Key changes include:

AdaDoRA (DoRA for AdaLoRA) Support

  • Added the AdaDoraLinearLayer class in adalora/dora.py, implementing DoRA's magnitude vector and forward logic for AdaLoRA's SVD decomposition, including proper handling of singular values and rank pruning.
  • Updated adalora/__init__.py to export AdaDoraLinearLayer and AdaDoraLinearVariant for external use.
  • Modified adalora/config.py to allow use_dora (DoRA) in AdaLoRA by removing the previous error, enabling AdaDoRA configuration.

Adapter Layer and Variant Management

  • Extended AdaLoraLayer in adalora/layer.py to:
    • Track lora_magnitude_vector in adapter_layer_names for DoRA support.
    • Add a lora_variant dictionary to manage per-adapter variants (e.g., AdaDoRA).
    • Allow initialization of adapter layers with the use_dora flag and resolve the correct variant, including initialization of the AdaDoRA variant if requested.

Utilities and Imports

  • Imported LoraVariant into adalora/layer.py to support adapter variants.

Example and Usage

  • Added a new script scripts/run_glue.py that demonstrates finetuning for GLUE tasks with AdaLoRA and AdaDoRA, including argument parsing for DoRA options, correct PEFT configuration, and integration of the new AdaLoRA/DoRA callback.

These changes collectively enable AdaLoRA models to leverage DoRA-style adaptation,while using extending dora.py implementation in LoRA module, with full support in both the core library and example scripts.

Adds weight-decomposed adaptation to AdaLoRA, introducing a learnable magnitude vector and DoRA-scaled forward/merge paths. Propagates configuration to layers and model, updates rank allocation to skip magnitude params, and recalculates magnitudes after pruning/masking.

Introduces a GLUE finetuning script that wires AdaLoRA/DoRA, computes total steps for scheduling, and updates rank allocation via a training callback.

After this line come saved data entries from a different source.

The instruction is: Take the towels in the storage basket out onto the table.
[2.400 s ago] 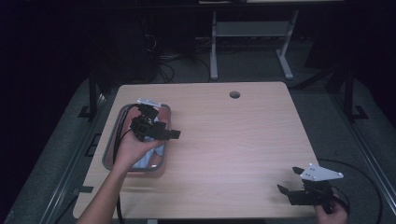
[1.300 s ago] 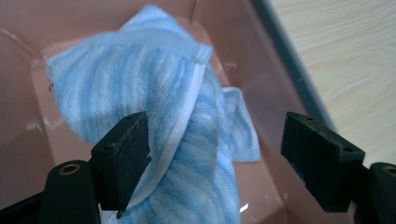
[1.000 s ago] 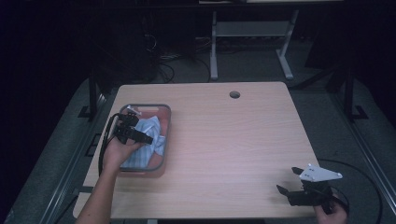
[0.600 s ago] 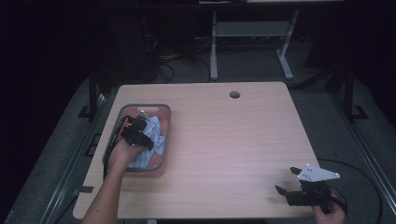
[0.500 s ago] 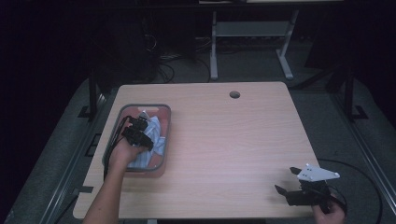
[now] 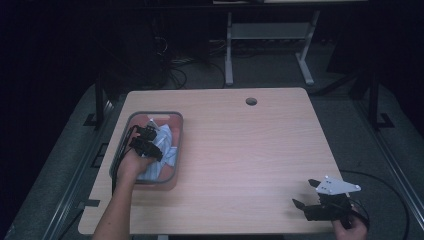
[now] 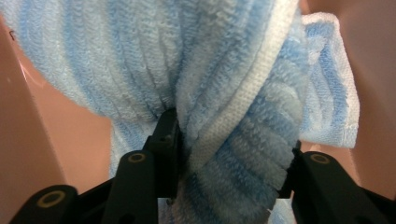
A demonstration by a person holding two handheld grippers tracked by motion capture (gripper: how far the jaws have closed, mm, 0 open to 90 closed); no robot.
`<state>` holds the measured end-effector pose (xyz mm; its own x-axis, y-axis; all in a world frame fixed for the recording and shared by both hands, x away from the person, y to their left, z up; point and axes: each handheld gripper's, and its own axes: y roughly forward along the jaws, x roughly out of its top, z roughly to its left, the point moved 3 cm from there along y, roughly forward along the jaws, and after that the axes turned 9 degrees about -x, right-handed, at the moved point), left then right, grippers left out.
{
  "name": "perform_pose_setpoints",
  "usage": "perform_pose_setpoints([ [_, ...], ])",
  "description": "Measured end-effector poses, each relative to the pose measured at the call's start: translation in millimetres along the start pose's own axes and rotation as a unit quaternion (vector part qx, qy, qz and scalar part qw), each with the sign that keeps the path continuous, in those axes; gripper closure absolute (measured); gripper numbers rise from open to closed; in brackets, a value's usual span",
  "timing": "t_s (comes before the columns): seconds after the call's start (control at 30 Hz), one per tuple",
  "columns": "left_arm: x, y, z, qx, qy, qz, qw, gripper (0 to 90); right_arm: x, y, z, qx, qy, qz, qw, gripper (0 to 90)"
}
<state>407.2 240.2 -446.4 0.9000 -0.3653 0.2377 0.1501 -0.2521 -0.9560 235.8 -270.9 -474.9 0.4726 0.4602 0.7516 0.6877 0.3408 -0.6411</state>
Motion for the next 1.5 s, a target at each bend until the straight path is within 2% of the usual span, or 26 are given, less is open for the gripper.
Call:
perform_pose_setpoints([
  [0.17,-0.5,-0.6,-0.5,-0.004,-0.005,-0.001,1.0000,62.0,-0.1,0.1,1.3,0.001,0.001,0.001,1.0000,13.9],
  [0.33,-3.9,-2.3,3.2,-0.022,-0.017,-0.016,0.9995,65.2,0.0,0.9,0.9,-0.003,-0.006,0.002,1.0000,13.9],
  [0.43,-6.7,-6.5,6.3,-0.037,-0.028,-0.031,0.9984,67.0,-0.7,1.0,0.4,-0.004,0.001,0.002,1.0000,13.9],
  [0.67,-10.0,-21.5,4.5,-0.055,-0.018,-0.057,0.9967,69.1,-1.2,1.0,-1.7,-0.008,0.003,0.005,0.9999,13.9],
  [0.77,-14.7,-30.2,2.4,-0.070,-0.017,-0.078,0.9943,69.1,-0.9,-1.0,-2.1,-0.010,0.003,0.002,0.9999,13.9],
  [0.93,-21.2,-39.9,-0.8,-0.081,-0.008,-0.097,0.9920,69.1,-1.4,-1.3,-2.7,-0.011,0.005,0.002,0.9999,13.8],
  [1.03,-27.4,-51.5,-0.3,-0.099,-0.009,-0.118,0.9880,69.0,-0.6,-2.1,-3.6,-0.014,0.004,0.000,0.9999,13.9],
  [1.1,-28.9,-54.3,0.3,-0.101,-0.009,-0.122,0.9873,69.1,-0.5,-2.5,-3.4,-0.015,0.006,0.000,0.9999,13.8],
  [1.13,-31.5,-59.0,1.0,-0.104,-0.011,-0.133,0.9855,69.0,-0.5,-2.3,-3.3,-0.014,0.006,-0.001,0.9999,13.9],
  [1.27,-35.4,-67.3,3.4,-0.119,-0.009,-0.154,0.9809,69.0,0.4,-2.3,-2.8,-0.015,0.004,0.001,0.9999,13.8],
  [1.3,-35.4,-67.3,3.4,-0.119,-0.009,-0.154,0.9809,69.0,0.4,-2.3,-2.8,-0.015,0.004,0.001,0.9999,13.8],
  [1.33,-37.2,-71.2,3.9,-0.119,-0.011,-0.163,0.9793,69.0,1.0,-2.8,-3.0,-0.016,0.003,-0.002,0.9999,13.9],
  [1.37,-37.2,-71.2,3.9,-0.119,-0.011,-0.163,0.9793,69.0,1.0,-2.8,-3.0,-0.016,0.003,-0.002,0.9999,13.9],
  [1.47,-40.0,-80.0,4.5,-0.128,-0.009,-0.179,0.9754,69.0,0.0,-2.8,-3.1,-0.015,0.004,0.000,0.9999,13.8],
  [1.5,-40.0,-80.0,4.5,-0.128,-0.009,-0.179,0.9754,69.0,0.0,-2.8,-3.1,-0.015,0.004,0.000,0.9999,13.8],
])
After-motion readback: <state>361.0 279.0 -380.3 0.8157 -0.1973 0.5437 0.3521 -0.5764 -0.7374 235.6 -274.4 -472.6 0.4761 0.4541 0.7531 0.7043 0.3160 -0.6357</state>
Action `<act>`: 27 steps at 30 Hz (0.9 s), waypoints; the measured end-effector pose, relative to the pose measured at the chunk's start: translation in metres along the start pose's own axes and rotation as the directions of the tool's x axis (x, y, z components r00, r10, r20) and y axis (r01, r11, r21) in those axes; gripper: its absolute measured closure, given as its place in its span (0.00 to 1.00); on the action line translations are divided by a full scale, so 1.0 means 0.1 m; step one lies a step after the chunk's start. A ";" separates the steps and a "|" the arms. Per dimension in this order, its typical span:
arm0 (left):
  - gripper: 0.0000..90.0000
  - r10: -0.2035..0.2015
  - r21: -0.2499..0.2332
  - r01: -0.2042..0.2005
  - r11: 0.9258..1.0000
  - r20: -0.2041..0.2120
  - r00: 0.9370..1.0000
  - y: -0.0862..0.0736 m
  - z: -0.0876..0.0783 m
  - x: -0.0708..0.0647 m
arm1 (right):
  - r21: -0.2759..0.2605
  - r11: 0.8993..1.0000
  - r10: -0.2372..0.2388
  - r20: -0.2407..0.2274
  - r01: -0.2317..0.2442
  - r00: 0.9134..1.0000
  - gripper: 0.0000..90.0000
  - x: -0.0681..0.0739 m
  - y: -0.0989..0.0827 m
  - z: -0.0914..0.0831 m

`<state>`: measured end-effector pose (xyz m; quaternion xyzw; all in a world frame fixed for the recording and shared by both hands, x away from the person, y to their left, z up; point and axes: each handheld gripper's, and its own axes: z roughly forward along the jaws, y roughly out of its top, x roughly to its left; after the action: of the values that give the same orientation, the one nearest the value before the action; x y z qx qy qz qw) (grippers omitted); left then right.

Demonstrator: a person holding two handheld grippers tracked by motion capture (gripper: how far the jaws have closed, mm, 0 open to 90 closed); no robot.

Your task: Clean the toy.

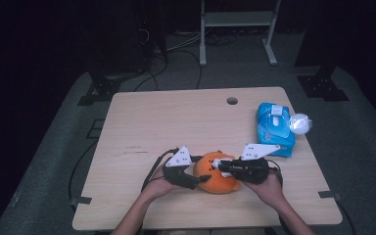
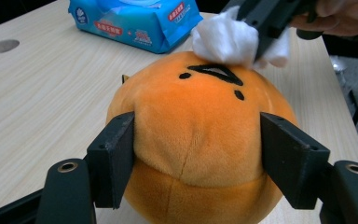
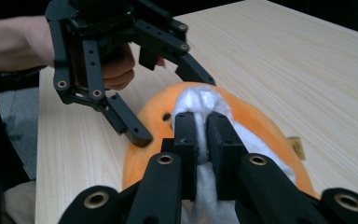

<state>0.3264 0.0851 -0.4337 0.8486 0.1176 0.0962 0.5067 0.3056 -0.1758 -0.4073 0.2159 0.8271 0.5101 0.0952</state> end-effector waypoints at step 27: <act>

Improves flexibility by supporting DoRA in AdaLoRA, safer merging, and clearer training integration; unmerging for DoRA remains unsupported.
- Added AdaDoraLinearLayer for handling AdaLoRA's 3-factor decomposition.
- Introduced AdaDoraLinearVariant for managing variant-specific operations.
- Updated AdaLoraLayer to support DoRA integration and manage variants.
- Enhanced SVDLinear to utilize the new variant pattern for merging and unmerging.
- Implemented tests for AdaDoraLinearLayer and AdaDoraLinearVariant to ensure functionality.
- Updated AdaLoraModel to handle magnitude updates after rank pruning.
- Added uv.lock file for dependency management.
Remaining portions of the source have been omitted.